EXERCISE AIM |
Everything in the listing below except the pictures should be reproduced exactly.

GIVEN INFORMATION |

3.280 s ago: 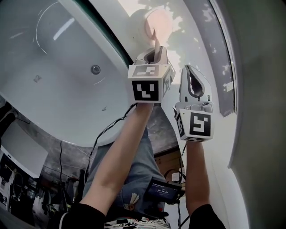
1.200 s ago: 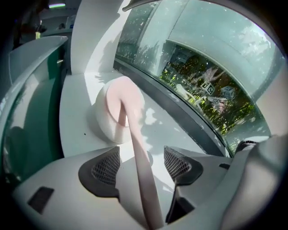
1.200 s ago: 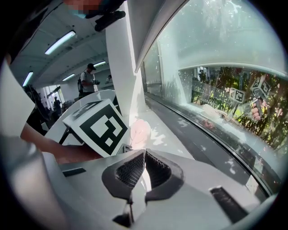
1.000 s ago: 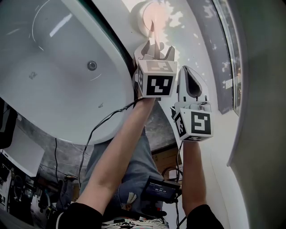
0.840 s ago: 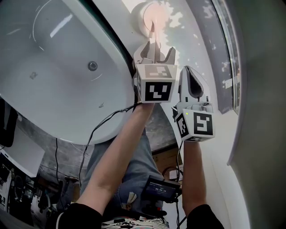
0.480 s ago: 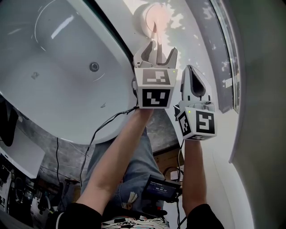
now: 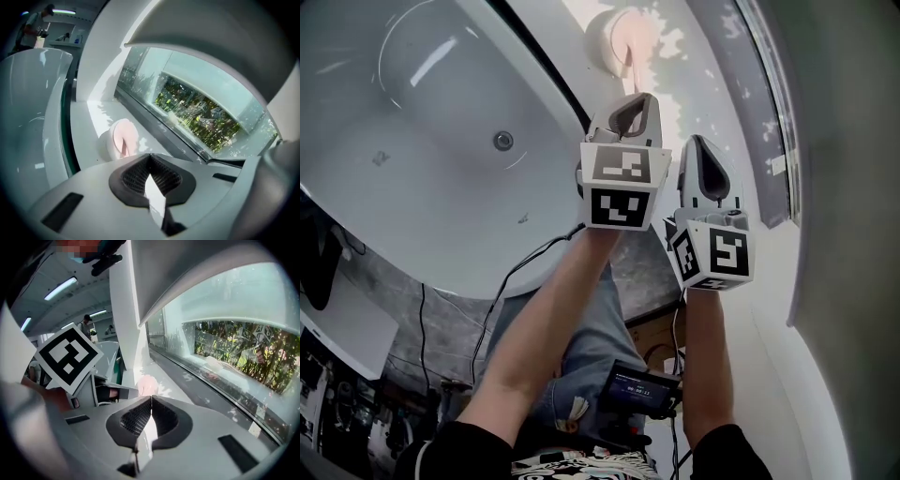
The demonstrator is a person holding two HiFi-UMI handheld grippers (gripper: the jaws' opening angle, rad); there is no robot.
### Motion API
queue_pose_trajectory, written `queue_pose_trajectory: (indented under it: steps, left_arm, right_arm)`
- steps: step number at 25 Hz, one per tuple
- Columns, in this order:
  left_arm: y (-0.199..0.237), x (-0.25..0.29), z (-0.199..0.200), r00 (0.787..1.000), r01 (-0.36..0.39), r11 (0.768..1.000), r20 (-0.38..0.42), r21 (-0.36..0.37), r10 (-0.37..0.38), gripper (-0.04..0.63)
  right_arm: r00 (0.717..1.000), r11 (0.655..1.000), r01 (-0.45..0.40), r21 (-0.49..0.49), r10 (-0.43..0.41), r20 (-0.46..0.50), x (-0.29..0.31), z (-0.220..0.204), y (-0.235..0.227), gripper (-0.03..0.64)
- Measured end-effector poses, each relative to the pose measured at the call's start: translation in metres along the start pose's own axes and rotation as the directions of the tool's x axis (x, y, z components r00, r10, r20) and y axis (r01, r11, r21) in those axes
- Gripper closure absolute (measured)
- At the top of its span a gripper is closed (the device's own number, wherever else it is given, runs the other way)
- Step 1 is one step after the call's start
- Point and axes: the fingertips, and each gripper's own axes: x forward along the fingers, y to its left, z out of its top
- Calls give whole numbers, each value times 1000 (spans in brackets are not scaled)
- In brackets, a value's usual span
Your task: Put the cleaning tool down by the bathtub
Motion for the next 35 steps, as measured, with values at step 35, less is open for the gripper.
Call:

OUTPUT BELOW |
3.280 s ago: 
1.200 s ago: 
1.200 s ago: 
1.000 s ago: 
0.840 s ago: 
0.480 s ago: 
now: 
The demonstrator is a person holding two HiFi-UMI handheld grippers (gripper: the jaws' opening angle, rad); there is no robot.
### Motion API
queue_pose_trajectory, written `queue_pose_trajectory: (indented under it: steps, left_arm, right_arm)`
- steps: step number at 25 Hz, one per tuple
- Columns, in this order:
  left_arm: y (-0.199..0.237), x (-0.25..0.29), z (-0.199..0.200), r00 (0.787..1.000), r01 (-0.36..0.39), r11 (0.768..1.000), r20 (-0.38..0.42), r21 (-0.36..0.37), r10 (-0.37..0.38), gripper (-0.04..0.63)
  right_arm: r00 (0.717..1.000), r11 (0.655..1.000), r01 (-0.45..0.40), r21 (-0.49..0.49), r10 (-0.43..0.41), r20 (-0.46..0.50), x (-0.29..0.31), z (-0.220..0.204), y (-0.235..0.227), gripper (-0.03..0.64)
- Measured end-effector poses, each relative to the pose measured at the call's start: translation in metres along the start pose's own axes and rotation as the directions of the tool's x axis (x, y, z components r00, r10, r20) and y axis (r01, r11, r21) in those axes
- Gripper closure absolute (measured)
- At the top of its span a gripper is closed (the device's own number, wherever else it is given, runs the other way)
- Step 1 is one step after the call's start
- Point and axes: the fingertips, and each gripper's own axes: x forward along the fingers, y to its left, z out of its top
- Calls give whole numbers, each value times 1000 (spans in brackets are not scaled)
- In brackets, a value's usual span
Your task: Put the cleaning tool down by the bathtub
Motion for the next 35 steps, as measured, with values at step 35, less is open for the gripper.
Call:

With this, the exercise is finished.